フォレスター・リサーチでは、2009年のEコマース市場が2350億ドル規模を上回ると見込んでいる(だが、最近の景気悪化がこの数字に多少影響を及ぼす可能性はある)。これほど多くの金額がウェブ上で流通している状況を考えれば、Eコマースを対象としたSEOがとりわけ競争が激しく利用例も多いことは、さほど意外でもない。
どんな場合に利用すべきか
Webサイト上で直接販売する製品やサービスがある場合に利用しよう。キーワードターゲティング
本格的なSEOを実施する前に、キーワード広告によってターゲットとするキーワードの有効性と潜在的なROI(費用対効果)を検証するのは、優れた手法だ。適度なトラフィックがあり、コンバージョン率の高いキーワードを見つけたら、あとはSEOの実行あるのみ。ブランド名や製品名を含むものなど、クエリがより具体的であればあるほど、ビジターが購入へと至る可能性が高いことが往々にして確認できるだろう。ページおよびコンテンツの作成と最適化
コンバージョン率の高いトラフィックをもたらすような、価値が高いが競争が激しいキーワードでの検索結果で上位を獲得するためには、サイト内の最適化とともに、ある程度本格的なリンク構築が必要となるのが一般的だ。この場合、手作業によるリンク構築も選択肢に入るが、コミュニティや顧客たちを活用した拡張性のある戦略も同等に有効な(あるいは、もっと価値の高い)選択肢になり得る。

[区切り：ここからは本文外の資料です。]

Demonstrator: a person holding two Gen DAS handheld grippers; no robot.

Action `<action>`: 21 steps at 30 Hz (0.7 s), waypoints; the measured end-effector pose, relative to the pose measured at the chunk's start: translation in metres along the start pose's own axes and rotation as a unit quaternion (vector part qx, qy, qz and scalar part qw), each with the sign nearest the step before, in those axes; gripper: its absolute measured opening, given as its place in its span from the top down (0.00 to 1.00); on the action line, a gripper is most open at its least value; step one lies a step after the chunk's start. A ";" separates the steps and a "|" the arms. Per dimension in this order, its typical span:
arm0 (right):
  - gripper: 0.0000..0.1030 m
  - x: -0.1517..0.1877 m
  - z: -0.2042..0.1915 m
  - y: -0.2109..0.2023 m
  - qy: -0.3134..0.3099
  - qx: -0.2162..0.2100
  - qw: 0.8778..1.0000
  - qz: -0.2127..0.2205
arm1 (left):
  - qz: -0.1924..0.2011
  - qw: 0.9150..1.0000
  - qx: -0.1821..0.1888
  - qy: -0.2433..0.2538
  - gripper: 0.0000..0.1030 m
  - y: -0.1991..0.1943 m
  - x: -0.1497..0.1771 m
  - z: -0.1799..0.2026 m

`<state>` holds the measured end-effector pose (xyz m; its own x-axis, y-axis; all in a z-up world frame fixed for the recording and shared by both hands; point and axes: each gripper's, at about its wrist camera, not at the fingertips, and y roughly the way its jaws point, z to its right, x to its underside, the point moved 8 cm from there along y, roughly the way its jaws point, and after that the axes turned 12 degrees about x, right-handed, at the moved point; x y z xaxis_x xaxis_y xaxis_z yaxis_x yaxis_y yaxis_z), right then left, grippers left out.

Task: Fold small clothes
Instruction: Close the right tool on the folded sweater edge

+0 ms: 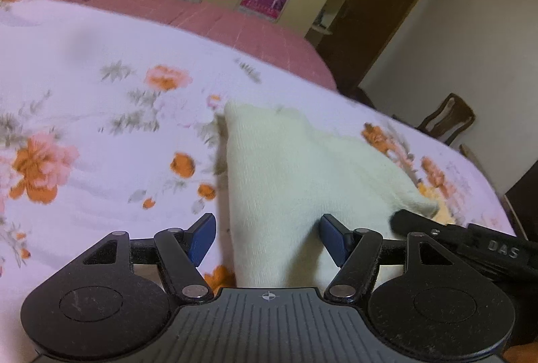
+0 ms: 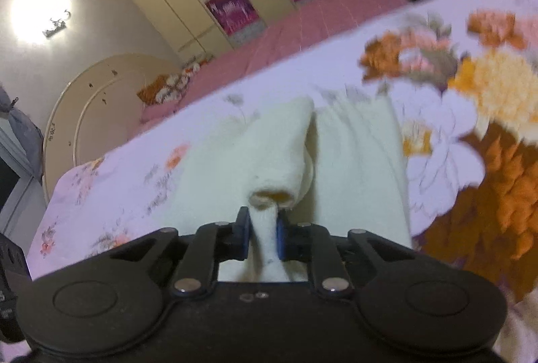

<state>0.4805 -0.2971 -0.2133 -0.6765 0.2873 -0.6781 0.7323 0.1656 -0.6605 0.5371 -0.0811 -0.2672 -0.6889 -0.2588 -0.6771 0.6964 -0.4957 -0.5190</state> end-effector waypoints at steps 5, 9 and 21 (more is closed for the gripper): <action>0.87 -0.011 0.014 -0.032 -0.017 0.017 0.999 0.026 | -0.006 1.000 0.023 0.018 0.35 0.002 -0.002 0.021; 0.86 -0.001 0.045 -0.030 0.011 0.044 0.999 0.007 | -0.037 0.999 0.012 0.032 0.35 0.018 0.015 0.025; 0.75 0.015 0.071 -0.054 0.036 0.087 0.996 0.005 | -0.043 0.998 0.000 0.035 0.33 0.013 0.017 0.027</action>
<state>0.4253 -0.3688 -0.2108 -0.6575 0.3567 -0.6637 0.7098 -0.0023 -0.7044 0.5290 -0.1140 -0.2708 -0.7299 -0.1565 -0.6654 0.6358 -0.5128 -0.5769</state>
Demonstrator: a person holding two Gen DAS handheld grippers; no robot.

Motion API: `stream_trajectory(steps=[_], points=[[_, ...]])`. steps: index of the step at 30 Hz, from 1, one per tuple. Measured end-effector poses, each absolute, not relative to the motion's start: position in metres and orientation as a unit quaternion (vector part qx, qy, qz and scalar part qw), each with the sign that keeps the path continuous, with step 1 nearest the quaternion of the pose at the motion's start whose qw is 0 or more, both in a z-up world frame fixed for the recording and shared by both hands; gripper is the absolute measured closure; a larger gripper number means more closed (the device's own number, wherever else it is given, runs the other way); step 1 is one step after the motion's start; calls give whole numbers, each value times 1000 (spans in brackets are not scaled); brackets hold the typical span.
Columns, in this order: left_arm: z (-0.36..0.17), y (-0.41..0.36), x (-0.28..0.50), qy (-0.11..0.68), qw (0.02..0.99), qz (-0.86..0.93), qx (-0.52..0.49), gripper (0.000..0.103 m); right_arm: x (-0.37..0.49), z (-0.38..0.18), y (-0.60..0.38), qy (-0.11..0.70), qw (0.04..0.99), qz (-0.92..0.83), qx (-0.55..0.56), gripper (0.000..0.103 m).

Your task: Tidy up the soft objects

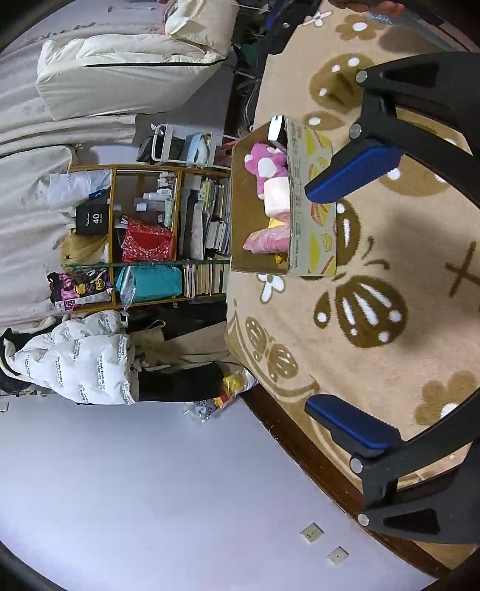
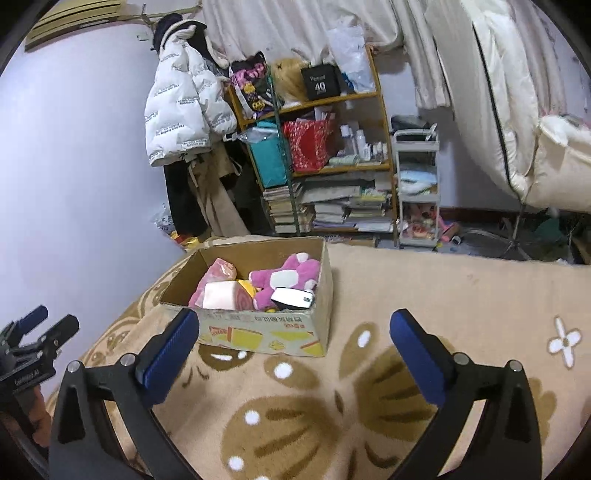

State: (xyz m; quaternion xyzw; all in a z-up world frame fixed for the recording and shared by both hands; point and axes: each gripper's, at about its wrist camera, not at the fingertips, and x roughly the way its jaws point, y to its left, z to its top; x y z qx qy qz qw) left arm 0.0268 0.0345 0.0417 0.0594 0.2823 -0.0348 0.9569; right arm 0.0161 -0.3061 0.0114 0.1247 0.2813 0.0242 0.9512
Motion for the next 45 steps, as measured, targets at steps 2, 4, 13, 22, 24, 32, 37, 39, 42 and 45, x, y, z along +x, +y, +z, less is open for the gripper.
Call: stream_trajectory(steps=[2,4,13,22,24,32,37,39,42,45], points=[[44,34,22,279,958,-37,59,1,5,14,-303,272,956,21,108,0],[47,33,16,271,960,-32,65,1,-2,16,-301,266,959,20,99,0],[50,30,6,268,960,-37,75,1,-13,9,-294,282,956,24,77,0],[46,27,12,267,960,-39,79,1,-10,1,-295,294,952,15,83,0],[45,27,14,267,959,-40,81,1,-10,0,-296,294,952,13,86,0],[40,29,19,273,957,-45,84,1,-9,0,-297,293,952,11,87,0],[36,28,20,276,956,-46,88,1,-9,0,-296,293,952,13,88,0],[35,27,19,275,956,-46,92,1,-8,-1,-297,296,951,15,88,0],[35,26,18,275,956,-46,93,1,-7,-3,-299,299,950,12,87,0],[35,25,18,276,956,-46,92,1,-6,-3,-299,297,951,12,86,0]])
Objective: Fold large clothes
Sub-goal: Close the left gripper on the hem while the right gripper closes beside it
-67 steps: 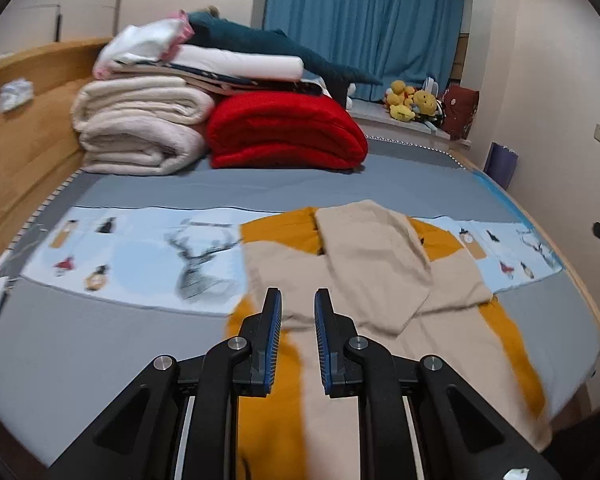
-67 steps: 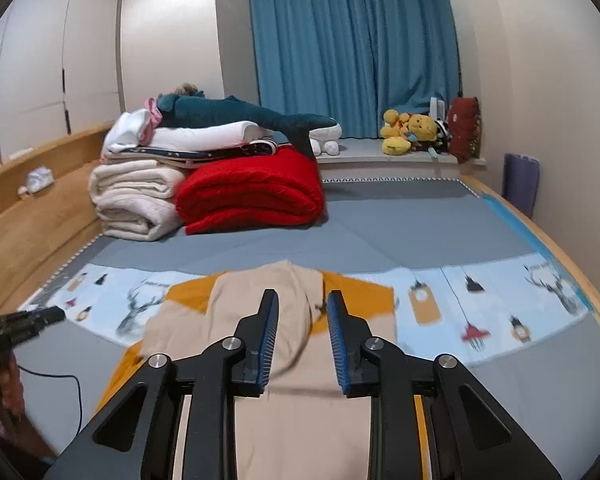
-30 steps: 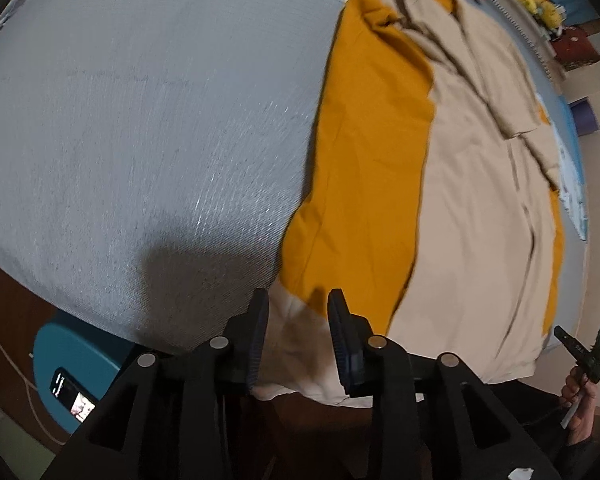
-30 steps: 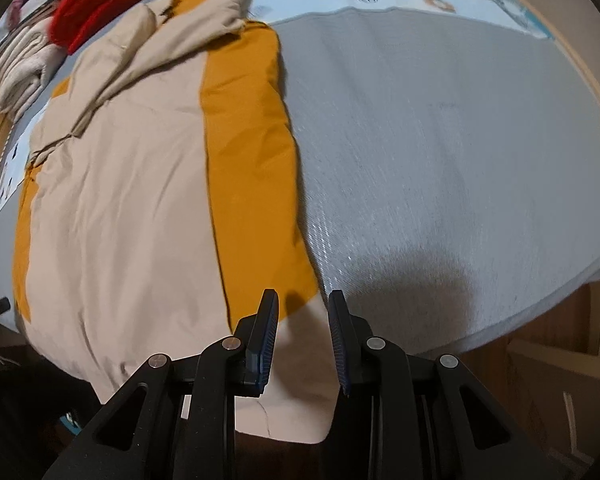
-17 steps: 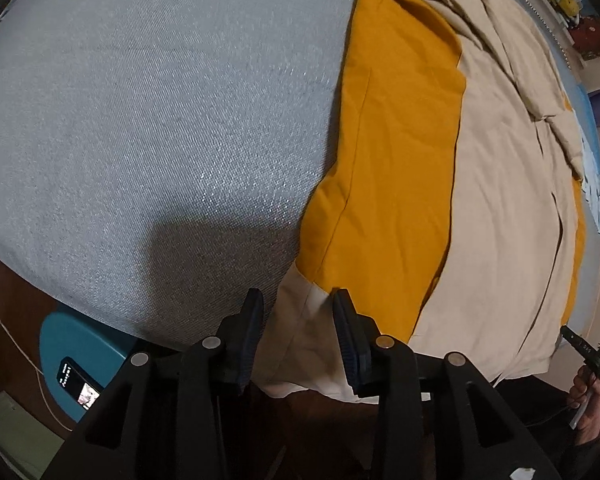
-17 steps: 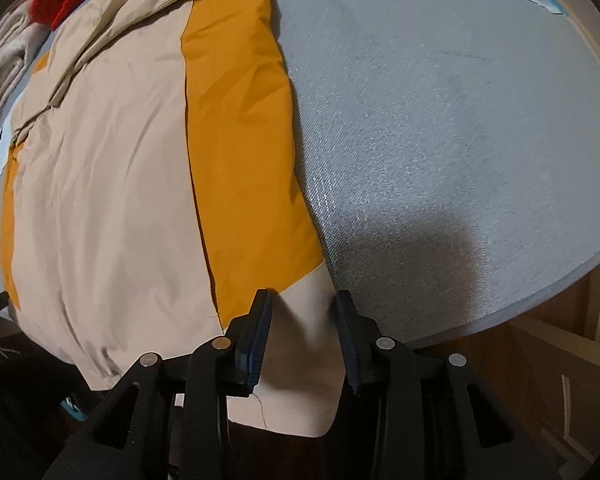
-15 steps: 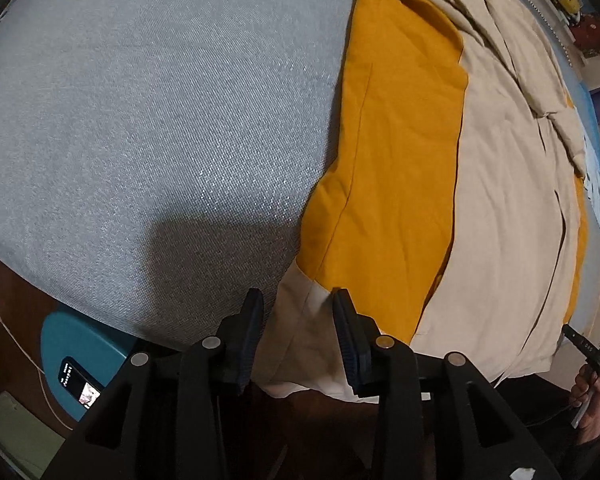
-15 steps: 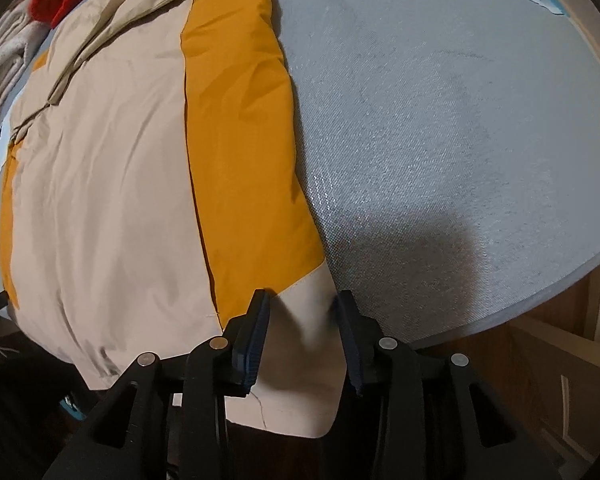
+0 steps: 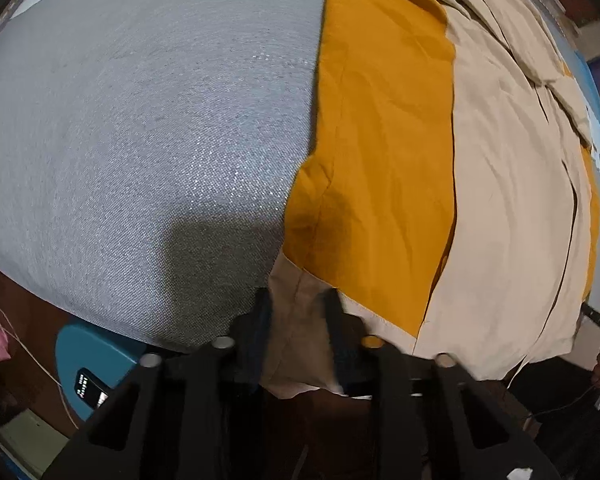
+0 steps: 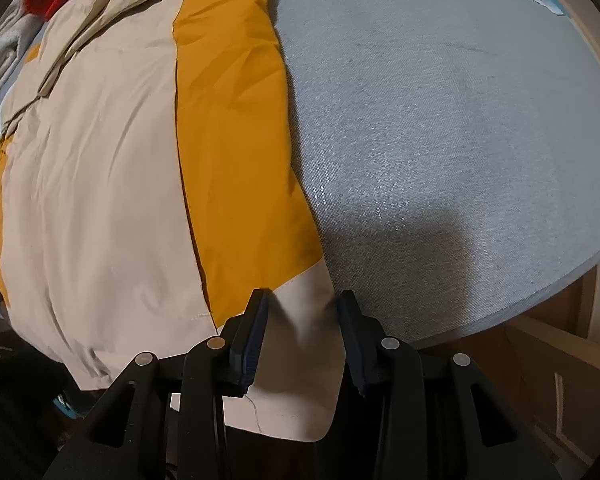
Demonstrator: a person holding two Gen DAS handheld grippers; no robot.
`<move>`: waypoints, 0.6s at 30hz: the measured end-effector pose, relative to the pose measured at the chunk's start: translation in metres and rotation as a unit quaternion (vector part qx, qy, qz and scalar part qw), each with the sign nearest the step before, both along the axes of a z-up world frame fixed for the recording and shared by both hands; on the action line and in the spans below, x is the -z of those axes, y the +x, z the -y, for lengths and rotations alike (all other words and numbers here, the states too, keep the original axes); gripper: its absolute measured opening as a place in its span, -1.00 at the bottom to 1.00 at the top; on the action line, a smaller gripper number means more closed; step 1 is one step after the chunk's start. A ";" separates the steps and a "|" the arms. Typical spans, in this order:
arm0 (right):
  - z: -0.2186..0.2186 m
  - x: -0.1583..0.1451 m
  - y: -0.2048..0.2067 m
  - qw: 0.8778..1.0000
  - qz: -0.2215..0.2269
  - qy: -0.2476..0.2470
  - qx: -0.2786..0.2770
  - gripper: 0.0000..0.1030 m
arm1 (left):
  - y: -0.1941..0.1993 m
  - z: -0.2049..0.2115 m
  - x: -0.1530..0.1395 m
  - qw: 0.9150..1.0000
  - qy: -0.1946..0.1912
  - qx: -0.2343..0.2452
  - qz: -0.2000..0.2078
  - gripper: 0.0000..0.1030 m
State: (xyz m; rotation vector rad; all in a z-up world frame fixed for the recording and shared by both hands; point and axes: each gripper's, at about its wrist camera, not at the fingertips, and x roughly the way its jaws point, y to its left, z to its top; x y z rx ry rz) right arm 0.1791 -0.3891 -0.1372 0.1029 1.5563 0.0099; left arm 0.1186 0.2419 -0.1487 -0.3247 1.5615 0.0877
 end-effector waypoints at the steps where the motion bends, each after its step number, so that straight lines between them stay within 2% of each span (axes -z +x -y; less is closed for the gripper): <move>1: -0.003 -0.001 -0.001 1.000 0.001 0.000 -0.003 -0.26 | -0.001 0.003 -0.001 1.000 0.000 0.003 0.002 -0.68; 7: -0.012 -0.003 -0.003 1.000 0.005 0.015 -0.017 -0.28 | 0.000 0.006 -0.001 1.000 -0.013 0.002 -0.003 -0.63; 13: -0.021 -0.002 -0.001 1.000 0.002 0.008 -0.014 -0.28 | -0.002 0.018 0.003 1.000 0.003 0.021 -0.002 -0.61; 14: -0.023 -0.003 -0.001 1.000 0.003 0.007 -0.014 -0.28 | -0.003 0.019 0.003 1.000 0.005 0.022 -0.001 -0.62; 15: -0.025 -0.003 0.002 1.000 0.003 0.007 -0.015 -0.28 | -0.003 0.021 0.003 1.000 0.005 0.024 -0.001 -0.73; 17: -0.018 -0.001 0.003 1.000 0.006 0.015 -0.015 -0.45 | -0.003 0.026 0.001 1.000 0.004 0.027 0.004 -0.84; 18: -0.017 -0.002 0.003 1.000 0.008 0.022 -0.014 -0.63 | -0.003 0.028 0.000 1.000 0.004 0.029 0.007 -0.86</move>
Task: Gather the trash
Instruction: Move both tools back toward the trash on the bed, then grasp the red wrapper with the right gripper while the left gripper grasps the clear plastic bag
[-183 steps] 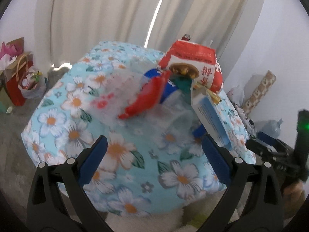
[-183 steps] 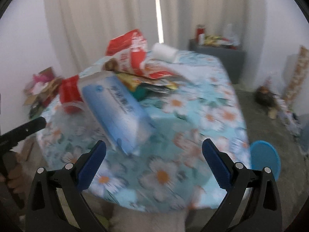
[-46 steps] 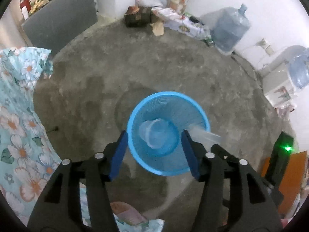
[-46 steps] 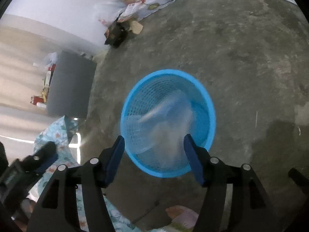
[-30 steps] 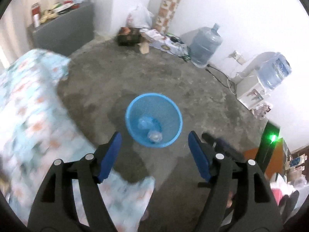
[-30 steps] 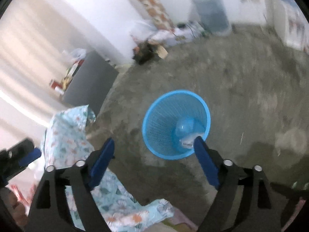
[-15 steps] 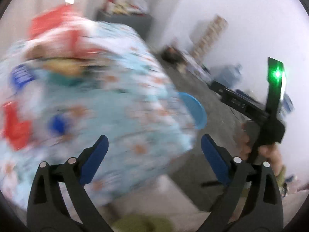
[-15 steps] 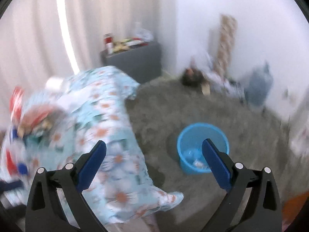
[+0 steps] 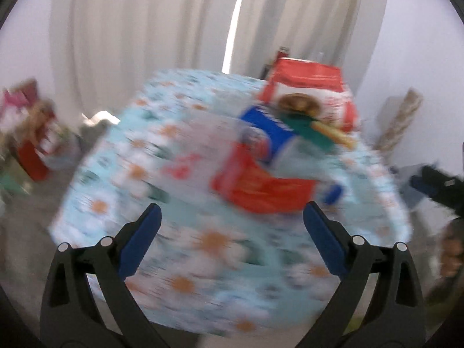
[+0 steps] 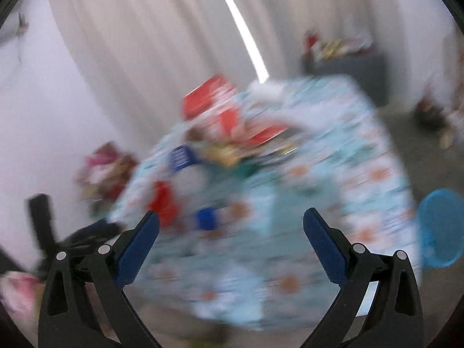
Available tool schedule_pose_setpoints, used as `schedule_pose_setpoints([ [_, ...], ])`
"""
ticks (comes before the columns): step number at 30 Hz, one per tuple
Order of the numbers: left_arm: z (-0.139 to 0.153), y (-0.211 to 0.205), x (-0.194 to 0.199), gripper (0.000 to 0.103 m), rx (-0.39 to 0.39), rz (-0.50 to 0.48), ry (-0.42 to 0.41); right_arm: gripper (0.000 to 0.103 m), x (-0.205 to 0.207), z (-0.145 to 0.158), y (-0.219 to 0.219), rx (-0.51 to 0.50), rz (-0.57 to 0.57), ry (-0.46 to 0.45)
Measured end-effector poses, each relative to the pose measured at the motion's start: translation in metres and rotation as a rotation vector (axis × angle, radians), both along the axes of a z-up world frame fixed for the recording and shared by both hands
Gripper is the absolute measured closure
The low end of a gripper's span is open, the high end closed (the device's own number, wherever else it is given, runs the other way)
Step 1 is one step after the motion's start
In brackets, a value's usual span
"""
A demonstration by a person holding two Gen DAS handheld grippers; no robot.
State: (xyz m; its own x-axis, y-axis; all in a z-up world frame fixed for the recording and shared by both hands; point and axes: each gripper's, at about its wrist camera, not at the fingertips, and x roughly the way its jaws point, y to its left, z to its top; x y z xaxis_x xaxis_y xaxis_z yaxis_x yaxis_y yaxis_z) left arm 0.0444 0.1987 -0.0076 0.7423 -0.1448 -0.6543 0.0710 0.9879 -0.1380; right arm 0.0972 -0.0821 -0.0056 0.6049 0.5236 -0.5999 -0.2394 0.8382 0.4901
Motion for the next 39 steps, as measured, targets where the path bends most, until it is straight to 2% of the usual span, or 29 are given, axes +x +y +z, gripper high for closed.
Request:
schedule_pose_setpoints([
  [3, -0.006, 0.006, 0.008, 0.009, 0.126, 0.008, -0.033, 0.018, 0.012, -0.013, 0.028, 0.089, 0.078, 0.087],
  [6, -0.010, 0.006, 0.012, 0.010, 0.204, 0.005, -0.044, 0.029, 0.026, -0.030, 0.049, 0.165, 0.122, 0.202],
  [8, -0.015, 0.004, 0.014, 0.022, 0.248, -0.011, -0.048, 0.034, 0.031, -0.040, 0.059, 0.194, 0.131, 0.259],
  [12, -0.029, 0.004, 0.026, 0.037, 0.301, -0.025, -0.025, 0.042, 0.036, -0.058, 0.074, 0.218, 0.102, 0.345],
  [14, -0.036, 0.006, 0.031, 0.045, 0.311, -0.027, -0.013, 0.044, 0.040, -0.062, 0.079, 0.228, 0.086, 0.363],
  [16, -0.040, 0.008, 0.036, 0.048, 0.327, -0.030, -0.008, 0.046, 0.043, -0.064, 0.086, 0.227, 0.069, 0.368],
  [19, -0.042, 0.009, 0.039, 0.051, 0.332, -0.031, -0.011, 0.049, 0.047, -0.069, 0.093, 0.215, 0.022, 0.373],
  [26, -0.047, 0.006, 0.046, 0.053, 0.333, -0.026, 0.009, 0.064, 0.052, -0.092, 0.102, 0.261, -0.066, 0.424],
  [31, -0.051, 0.006, 0.054, 0.058, 0.315, -0.020, 0.034, 0.075, 0.051, -0.097, 0.100, 0.296, -0.087, 0.419],
  [36, -0.051, 0.003, 0.060, 0.059, 0.315, -0.006, 0.043, 0.094, 0.051, -0.101, 0.091, 0.321, -0.083, 0.432],
  [39, -0.051, 0.002, 0.064, 0.062, 0.326, 0.000, 0.043, 0.096, 0.048, -0.100, 0.085, 0.323, -0.077, 0.415],
])
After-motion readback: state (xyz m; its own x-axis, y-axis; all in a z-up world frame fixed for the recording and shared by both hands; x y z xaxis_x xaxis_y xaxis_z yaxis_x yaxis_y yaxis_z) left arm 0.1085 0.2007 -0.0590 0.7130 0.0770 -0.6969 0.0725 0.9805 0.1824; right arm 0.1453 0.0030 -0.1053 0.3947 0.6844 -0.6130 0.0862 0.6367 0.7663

#3 マインドシェアとブランド構築を目的とするSEO
あまり一般的ではないが、同様に強力なSEOの応用術が、SEOを使ったブランド構築だ。自分たちのブランド認知とオーソリティを高めるため、検索結果の上位に表示されることや、それによってもたらされる露出機会を利用することには、多大な価値がある。その価値は、ブロガー、ソーシャルメディア、コンテンツ制作者、報道機関など、代表的なウェブパブリッシャーの多くが認めているところだ。
しかし、その手順はかなり単純だ。広告を反復提示して購入者の選択肢に入れてもらう従来の宣伝目標と非常に似ている(より詳しくは、英語記事だが「ブランド構築の3つの法則」を参照のこと)。したがってオンラインマーケターも、Webサイトのページが特定のテーマに関して常に検索ランキングのトップに表示されていれば、トラフィックや購入の検討、オーソリティとして認められることに好影響を持つことに気付いている。
どんな場合に利用すべきか
直接的なトラフィックの獲得や収益化よりも、市場の注目を集める方が重要な事業を行う場合に利用しよう。メンバーの獲得と参加を必要とする新しいソーシャルコミュニティ、ブログ、企業などに当てはまることが多い。キーワードターゲティング
自然なトラフィックを集める場合と同じように、この場合もキーワードに焦点を当てることはあまり重要ではない。おそらく、求めている大量のトラフィックをもたらす間口の広いキーワードがいくつか見つかるだろうが、ロングテールのほうがはるかに達成しやすく、集中的な取り組みも少なくて済む。自分のサイトやブランドに興味を持ってもらったり覚えてもらったりするのに役立ちそうなトラフィックをもたらすキーワードを選択しよう。ページおよびコンテンツの作成と最適化
自然なトラフィックを獲得する場合と同じ原則が適用できる。アクセスしやすいサイトを作り、適切なリンク構造とベストプラクティスを採用して、特定のキーワードよりもドメイン名のオーソリティを高めるリンクに注力しよう。